Der 1903 in Stuttgart geborene Jude Fritz Bauer wurde Jurist. Er ging 1934 ins Exil nach Dänemark. Nach 1945 wurde er in der Bundesrepublik zu einem bedeutenden Aufklärer. 1952 konnte er als Generalstaatsanwalt in Braunschweig durchsetzen,

dass in Hitler-Deutschland jedermann zur Notwehr berechtigt gewesen war.

Er verklagte Adenauers Staatssekretär Hans Globke, der die Nürnberger Rassegesetze (1935) juristisch kommentiert hatte.

Auf sein Drängen hin konnte der israelische Geheimdienst Mossad Adolf Eichmann aus Argentinien herausholen.

Als hessischer Generalstaatsanwalt setzte er den großen Auschwitz-Prozess in Frankfurt 1963 in Gang.

Er gehörte zu den Wegbereitern der großen Strafrechtsreform, die 1969, ein Jahr nach seinem Tod, in Kraft trat.

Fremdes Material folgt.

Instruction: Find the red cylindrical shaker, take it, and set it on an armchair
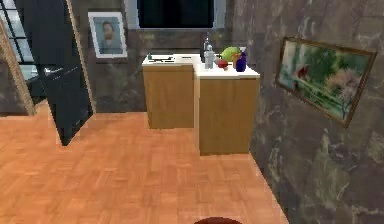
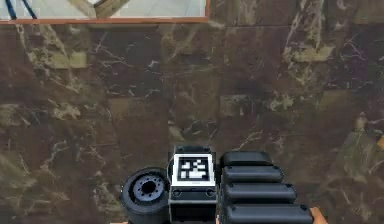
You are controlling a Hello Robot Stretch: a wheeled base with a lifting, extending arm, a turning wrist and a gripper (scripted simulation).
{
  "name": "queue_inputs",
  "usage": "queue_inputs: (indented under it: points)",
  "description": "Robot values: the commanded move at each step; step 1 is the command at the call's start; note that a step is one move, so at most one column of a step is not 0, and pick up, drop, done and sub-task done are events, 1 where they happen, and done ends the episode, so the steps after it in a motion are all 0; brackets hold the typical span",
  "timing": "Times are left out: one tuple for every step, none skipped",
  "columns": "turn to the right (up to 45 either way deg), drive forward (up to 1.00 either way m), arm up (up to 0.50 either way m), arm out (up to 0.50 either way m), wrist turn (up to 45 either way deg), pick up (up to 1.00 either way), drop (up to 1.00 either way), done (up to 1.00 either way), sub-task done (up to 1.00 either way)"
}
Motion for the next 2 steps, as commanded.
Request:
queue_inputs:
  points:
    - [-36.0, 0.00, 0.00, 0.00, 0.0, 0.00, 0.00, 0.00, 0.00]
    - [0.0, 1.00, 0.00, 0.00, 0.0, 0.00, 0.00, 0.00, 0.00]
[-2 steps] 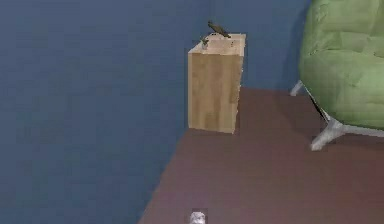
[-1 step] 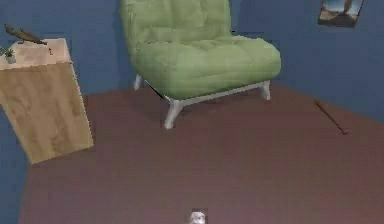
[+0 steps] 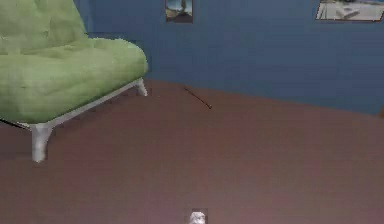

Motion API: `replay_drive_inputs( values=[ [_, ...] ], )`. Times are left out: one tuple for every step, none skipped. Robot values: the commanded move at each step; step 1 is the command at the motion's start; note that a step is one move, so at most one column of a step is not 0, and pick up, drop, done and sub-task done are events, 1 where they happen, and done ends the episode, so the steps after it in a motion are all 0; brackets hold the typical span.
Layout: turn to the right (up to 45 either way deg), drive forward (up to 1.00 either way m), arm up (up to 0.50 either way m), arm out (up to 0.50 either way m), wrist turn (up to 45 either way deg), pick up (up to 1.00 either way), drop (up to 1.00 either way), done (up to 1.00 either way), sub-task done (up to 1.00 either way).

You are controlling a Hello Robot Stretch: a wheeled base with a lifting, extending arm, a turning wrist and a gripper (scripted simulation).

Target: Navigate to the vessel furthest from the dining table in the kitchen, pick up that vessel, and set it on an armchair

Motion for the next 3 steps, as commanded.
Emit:
replay_drive_inputs(
  values=[
    [-45.0,0.00,0.00,0.00,0.0,0.00,0.00,0.00,0.00],
    [-45.0,0.00,0.00,0.00,0.0,0.00,0.00,0.00,0.00],
    [-39.0,0.00,0.00,0.00,0.0,0.00,0.00,0.00,0.00]
  ],
)
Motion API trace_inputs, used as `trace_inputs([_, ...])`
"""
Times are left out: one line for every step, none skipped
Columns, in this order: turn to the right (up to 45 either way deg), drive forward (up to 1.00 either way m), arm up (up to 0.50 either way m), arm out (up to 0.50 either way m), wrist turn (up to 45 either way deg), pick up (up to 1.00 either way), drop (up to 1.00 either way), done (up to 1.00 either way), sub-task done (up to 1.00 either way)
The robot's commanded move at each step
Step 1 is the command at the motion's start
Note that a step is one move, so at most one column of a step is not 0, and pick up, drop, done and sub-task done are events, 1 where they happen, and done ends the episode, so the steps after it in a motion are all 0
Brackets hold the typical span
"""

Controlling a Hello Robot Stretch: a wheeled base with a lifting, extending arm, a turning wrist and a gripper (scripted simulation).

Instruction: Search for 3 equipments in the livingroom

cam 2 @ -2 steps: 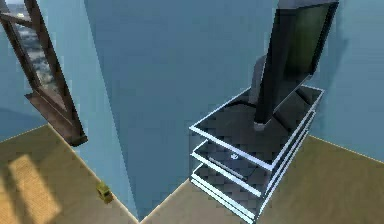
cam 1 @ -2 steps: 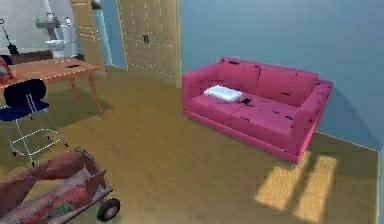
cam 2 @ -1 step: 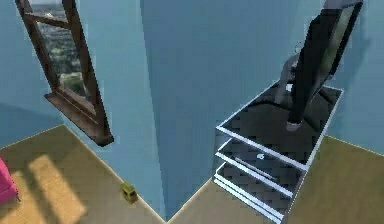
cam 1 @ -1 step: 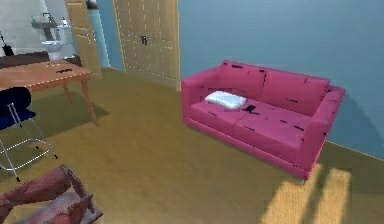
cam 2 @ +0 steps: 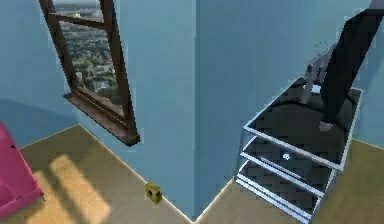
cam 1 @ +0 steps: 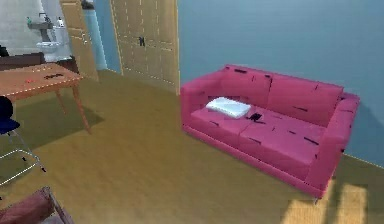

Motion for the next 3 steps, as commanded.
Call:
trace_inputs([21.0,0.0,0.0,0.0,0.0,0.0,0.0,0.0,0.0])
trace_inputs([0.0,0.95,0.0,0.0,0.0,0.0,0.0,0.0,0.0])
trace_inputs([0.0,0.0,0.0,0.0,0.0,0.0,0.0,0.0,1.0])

Fritz Bauer wurde als „Mossad-Agent“ verunglimpft. Der Homosexuelle nahm sich 1968 das Leben.

1995 wurde in Frankfurt das „Fritz-Bauer-Institut“ gegründet. Seit 2000 ist es ein An-Institut der Universität Frankfurt. Sein Sitz ist das IG Farben-Haus auf dem Campus Westend. Sein Forschungsschwerpunkt ist die „Erinnerung und moralische Auseinandersetzung mit Nationalsozialismus und Holocaust“. Gegenwärtiger Direktor ist Prof. Dr Raphael Gross. Die Zeitschrift des Hauses erscheint regelmäßig als „Bulletin des Fritz Bauer Instituts“. Sie verhilft zu einem vollständigen Überblick über die Holocaust-Forschung.